𝟳 𝗖𝗿𝗶𝘁𝗶𝗰𝗮𝗹 𝗠𝗶𝘀𝘁𝗮𝗸𝗲𝘀 𝗶𝗻 𝗜𝗻𝘁𝗲𝗹𝗹𝗶𝗴𝗲𝗻𝘁 𝗔𝗴𝗲𝗻𝘁 𝗔𝗿𝗰𝗵𝗶𝘁𝗲𝗰𝘁𝘂𝗿𝗲

Building AI agents is hard. Many teams repeat the same errors. These errors turn AI projects into expensive problems. Avoid these by making better choices early.

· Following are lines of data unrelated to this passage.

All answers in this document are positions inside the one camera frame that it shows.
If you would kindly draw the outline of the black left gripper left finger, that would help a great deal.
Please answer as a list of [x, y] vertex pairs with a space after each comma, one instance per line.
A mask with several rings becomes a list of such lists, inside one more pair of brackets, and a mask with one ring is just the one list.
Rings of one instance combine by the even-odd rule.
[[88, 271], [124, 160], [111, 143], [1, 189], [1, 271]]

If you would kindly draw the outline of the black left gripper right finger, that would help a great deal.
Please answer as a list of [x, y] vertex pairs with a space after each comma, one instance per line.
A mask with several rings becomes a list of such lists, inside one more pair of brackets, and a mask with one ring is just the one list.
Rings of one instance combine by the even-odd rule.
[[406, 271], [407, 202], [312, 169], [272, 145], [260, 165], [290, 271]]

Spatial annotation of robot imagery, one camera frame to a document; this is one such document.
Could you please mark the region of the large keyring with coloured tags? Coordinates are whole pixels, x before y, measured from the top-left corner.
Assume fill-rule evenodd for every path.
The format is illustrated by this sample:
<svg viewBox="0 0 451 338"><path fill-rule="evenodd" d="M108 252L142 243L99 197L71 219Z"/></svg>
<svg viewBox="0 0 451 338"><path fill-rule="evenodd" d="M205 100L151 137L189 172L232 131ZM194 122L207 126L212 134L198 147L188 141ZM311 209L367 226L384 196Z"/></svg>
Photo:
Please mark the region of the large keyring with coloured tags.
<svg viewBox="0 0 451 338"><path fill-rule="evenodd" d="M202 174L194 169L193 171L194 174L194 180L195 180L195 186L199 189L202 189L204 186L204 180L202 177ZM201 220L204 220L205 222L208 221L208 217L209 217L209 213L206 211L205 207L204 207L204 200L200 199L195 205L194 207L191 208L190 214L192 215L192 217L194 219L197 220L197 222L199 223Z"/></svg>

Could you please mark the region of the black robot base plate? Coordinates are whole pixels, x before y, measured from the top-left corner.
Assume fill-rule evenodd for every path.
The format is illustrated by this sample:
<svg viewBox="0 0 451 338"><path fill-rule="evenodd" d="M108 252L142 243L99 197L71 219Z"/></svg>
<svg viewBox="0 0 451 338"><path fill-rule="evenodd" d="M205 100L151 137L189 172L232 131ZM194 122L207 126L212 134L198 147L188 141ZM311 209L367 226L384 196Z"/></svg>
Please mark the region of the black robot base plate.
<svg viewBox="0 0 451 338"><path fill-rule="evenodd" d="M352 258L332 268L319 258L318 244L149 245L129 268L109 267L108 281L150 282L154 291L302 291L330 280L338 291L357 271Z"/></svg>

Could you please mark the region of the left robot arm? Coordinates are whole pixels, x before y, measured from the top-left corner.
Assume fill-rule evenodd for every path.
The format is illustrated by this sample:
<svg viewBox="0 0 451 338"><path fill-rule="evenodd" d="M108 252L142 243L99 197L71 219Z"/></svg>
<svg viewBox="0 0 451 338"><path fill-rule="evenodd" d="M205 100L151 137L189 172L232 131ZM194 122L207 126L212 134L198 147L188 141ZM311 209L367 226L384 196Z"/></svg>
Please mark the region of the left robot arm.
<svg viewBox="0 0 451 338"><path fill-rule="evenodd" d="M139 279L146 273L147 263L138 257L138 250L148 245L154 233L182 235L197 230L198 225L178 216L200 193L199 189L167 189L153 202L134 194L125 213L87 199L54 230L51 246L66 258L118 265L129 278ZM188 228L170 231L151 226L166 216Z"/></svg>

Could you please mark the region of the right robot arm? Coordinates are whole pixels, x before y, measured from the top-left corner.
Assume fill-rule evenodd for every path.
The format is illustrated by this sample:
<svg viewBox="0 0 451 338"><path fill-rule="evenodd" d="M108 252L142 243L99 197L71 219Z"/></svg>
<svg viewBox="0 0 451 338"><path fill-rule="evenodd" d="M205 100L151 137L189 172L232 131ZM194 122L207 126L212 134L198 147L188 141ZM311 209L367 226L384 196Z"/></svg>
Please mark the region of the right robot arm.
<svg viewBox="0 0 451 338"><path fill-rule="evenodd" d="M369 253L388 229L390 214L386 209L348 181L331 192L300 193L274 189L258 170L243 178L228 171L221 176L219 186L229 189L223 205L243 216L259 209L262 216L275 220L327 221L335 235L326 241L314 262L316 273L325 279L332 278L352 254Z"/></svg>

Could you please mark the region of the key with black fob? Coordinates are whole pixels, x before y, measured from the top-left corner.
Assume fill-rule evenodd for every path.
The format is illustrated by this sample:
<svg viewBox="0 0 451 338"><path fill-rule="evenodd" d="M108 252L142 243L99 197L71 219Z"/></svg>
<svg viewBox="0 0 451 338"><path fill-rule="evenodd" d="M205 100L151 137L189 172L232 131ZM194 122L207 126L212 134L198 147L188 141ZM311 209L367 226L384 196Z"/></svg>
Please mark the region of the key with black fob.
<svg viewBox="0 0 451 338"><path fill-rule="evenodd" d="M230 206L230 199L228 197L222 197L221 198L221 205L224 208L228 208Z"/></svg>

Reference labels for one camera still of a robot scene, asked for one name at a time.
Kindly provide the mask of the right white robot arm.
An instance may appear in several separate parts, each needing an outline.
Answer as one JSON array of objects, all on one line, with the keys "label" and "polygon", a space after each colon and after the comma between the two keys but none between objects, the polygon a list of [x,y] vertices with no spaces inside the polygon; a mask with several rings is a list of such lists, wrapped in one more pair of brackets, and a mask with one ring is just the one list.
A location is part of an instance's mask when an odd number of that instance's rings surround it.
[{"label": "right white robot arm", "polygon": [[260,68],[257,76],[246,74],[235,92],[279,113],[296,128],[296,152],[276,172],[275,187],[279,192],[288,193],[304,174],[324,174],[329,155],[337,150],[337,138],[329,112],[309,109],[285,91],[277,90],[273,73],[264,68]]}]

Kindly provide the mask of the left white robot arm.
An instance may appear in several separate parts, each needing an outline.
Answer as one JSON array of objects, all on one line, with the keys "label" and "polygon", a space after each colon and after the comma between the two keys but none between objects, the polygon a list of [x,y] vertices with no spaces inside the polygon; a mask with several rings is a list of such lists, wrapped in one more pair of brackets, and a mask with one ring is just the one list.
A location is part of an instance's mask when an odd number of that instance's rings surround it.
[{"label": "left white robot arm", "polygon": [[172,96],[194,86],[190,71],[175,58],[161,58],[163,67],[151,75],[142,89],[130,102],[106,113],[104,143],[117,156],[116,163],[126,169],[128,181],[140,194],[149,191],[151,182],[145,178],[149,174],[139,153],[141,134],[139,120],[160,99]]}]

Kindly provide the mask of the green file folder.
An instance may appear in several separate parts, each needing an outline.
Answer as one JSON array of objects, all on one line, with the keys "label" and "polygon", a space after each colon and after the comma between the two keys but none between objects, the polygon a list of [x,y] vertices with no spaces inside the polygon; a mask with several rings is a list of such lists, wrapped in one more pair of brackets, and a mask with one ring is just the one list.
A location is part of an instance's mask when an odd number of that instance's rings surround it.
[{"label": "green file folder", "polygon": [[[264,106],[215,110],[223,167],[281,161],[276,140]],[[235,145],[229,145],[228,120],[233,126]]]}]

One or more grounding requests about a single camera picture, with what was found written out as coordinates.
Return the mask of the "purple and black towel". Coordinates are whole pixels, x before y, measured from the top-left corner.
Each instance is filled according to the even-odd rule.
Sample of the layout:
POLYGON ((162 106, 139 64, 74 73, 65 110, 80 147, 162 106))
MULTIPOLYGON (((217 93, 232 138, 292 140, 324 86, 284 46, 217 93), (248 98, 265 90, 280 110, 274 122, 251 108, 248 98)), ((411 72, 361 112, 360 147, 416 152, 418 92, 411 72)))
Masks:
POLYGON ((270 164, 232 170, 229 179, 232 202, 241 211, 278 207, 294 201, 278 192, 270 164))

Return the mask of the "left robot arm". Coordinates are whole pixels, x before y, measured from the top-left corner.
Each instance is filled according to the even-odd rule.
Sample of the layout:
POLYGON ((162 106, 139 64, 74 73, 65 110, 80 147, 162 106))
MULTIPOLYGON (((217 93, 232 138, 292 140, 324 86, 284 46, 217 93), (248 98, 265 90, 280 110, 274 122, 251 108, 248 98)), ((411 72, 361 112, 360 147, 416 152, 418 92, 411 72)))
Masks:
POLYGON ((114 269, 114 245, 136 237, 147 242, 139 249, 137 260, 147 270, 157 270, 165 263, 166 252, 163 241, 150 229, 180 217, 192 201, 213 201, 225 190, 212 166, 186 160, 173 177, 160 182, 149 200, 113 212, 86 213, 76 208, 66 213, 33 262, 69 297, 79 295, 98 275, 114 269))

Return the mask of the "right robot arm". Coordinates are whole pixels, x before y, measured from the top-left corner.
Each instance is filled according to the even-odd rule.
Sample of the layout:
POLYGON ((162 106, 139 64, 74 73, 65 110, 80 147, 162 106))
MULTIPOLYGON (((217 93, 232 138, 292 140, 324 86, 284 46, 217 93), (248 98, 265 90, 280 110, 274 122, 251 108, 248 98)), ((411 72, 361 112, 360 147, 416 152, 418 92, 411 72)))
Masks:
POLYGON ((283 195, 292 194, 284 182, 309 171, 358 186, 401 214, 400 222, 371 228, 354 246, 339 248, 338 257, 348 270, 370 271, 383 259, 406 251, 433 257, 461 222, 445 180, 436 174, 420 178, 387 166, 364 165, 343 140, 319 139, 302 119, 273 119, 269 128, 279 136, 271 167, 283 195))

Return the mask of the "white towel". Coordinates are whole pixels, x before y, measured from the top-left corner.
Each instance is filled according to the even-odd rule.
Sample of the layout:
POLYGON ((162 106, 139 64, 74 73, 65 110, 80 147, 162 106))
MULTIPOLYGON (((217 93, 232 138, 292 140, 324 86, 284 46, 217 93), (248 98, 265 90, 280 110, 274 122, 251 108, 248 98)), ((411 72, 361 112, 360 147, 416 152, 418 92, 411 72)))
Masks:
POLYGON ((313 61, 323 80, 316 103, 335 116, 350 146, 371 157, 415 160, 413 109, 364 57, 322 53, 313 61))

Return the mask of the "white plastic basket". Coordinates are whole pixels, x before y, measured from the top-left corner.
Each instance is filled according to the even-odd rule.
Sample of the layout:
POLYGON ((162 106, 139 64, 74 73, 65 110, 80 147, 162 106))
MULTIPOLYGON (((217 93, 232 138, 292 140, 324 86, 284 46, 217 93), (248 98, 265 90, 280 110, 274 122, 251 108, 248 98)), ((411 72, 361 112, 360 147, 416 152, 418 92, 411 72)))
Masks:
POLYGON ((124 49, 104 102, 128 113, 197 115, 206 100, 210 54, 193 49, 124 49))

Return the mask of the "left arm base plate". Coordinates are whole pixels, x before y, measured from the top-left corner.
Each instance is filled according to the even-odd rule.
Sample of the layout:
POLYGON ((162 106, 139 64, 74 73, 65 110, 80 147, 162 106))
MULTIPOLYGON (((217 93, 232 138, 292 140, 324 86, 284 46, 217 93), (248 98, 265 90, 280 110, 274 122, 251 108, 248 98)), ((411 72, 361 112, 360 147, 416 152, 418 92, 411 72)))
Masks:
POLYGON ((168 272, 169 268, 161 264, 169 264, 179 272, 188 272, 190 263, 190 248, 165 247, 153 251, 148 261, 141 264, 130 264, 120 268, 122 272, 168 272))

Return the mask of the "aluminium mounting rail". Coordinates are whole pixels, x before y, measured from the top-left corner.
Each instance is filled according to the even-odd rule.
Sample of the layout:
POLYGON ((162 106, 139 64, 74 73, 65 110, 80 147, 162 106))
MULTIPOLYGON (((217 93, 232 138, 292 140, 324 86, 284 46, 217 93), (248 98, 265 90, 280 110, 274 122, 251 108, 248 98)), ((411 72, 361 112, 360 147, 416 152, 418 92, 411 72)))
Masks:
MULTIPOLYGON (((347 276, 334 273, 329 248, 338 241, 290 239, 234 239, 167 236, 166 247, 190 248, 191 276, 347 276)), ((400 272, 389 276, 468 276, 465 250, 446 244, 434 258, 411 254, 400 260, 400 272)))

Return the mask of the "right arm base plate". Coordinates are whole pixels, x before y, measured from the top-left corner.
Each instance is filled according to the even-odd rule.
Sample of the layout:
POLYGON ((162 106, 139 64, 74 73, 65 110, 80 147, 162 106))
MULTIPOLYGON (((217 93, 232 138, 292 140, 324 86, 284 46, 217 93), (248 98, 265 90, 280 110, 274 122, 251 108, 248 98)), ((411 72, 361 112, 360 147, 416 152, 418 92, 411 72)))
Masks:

  1. Treating Pilots as Prototypes A system for 100 users fails at 10,000. Scaling is not a tuning problem. It is an architecture problem.
  1. Ignoring Legacy Systems Agents must work with old software. Ignoring old APIs kills projects.
  1. Lack of Governance Agents need rules. Unexplained decisions destroy trust.
  1. Ignoring Production Costs Production costs exceed dev costs. Neural networks are expensive.
  1. Building Single Large Systems One big agent is hard to fix. Coding errors grow.
  1. Poor Observability You must know why an agent failed. Unclear systems are dangerous.
  1. Static Deployment Deployment is the start. Data changes over time.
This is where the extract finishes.